Hospital mortality and resource implications of hospitalisation with COVID-19 in London, UK: a prospective cohort study
Carmen Lopez Soto,
Posted 17 Jul 2020
medRxiv DOI: 10.1101/2020.07.16.20155069
Posted 17 Jul 2020
Background Coronavirus disease 2019 (COVID-19) had a significant impact on the National Health Service in the United Kingdom (UK), with over 33 000 cases reported in London by July 6, 2020. Detailed hospital-level information on patient characteristics, outcomes and capacity strain are currently scarce but would guide clinical decision-making and inform prioritisation and planning. Methods We aimed to determine factors associated with hospital mortality and describe hospital and ICU strain by conducting a prospective cohort study at a tertiary academic centre in London, UK. We included adult patients admitted to hospital with laboratory-confirmed COVID-19 and followed them up until hospital discharge or 30 days.

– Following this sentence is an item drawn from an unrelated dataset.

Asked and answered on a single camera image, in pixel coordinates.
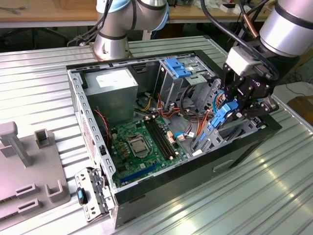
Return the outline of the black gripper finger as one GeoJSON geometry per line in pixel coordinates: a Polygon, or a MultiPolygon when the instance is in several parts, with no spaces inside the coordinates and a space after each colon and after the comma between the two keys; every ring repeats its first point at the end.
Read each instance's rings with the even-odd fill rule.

Baseline factors that are associated with hospital mortality were identified via semi-parametric and parametric survival analyses. Results Our study included 429 patients; 18% of them were admitted to ICU, 52% met criteria for ICU outreach team activation and 61% had treatment limitations placed during their admission. Hospital mortality was 26% and ICU mortality was 34%. Hospital mortality was independently associated with increasing age, male sex, history of chronic kidney disease, increasing baseline C-reactive protein level and dyspnoea at presentation. COVID-19 resulted in substantial ICU and hospital strain, with up to 9 daily ICU admissions and 41 daily hospital admissions, to a peak census of 80 infected patients admitted in ICU and 250 in the hospital. Management of such a surge required extensive reorganisation of critical care services with expansion of ICU capacity from 69 to 129 beds, redeployment of staff from other hospital areas and coordinated hospital-level effort. Conclusions COVID-19 is associated with a high burden of mortality for patients treated on the ward and the ICU and required substantial reconfiguration of critical care services. This has significant implications for planning and resource utilization.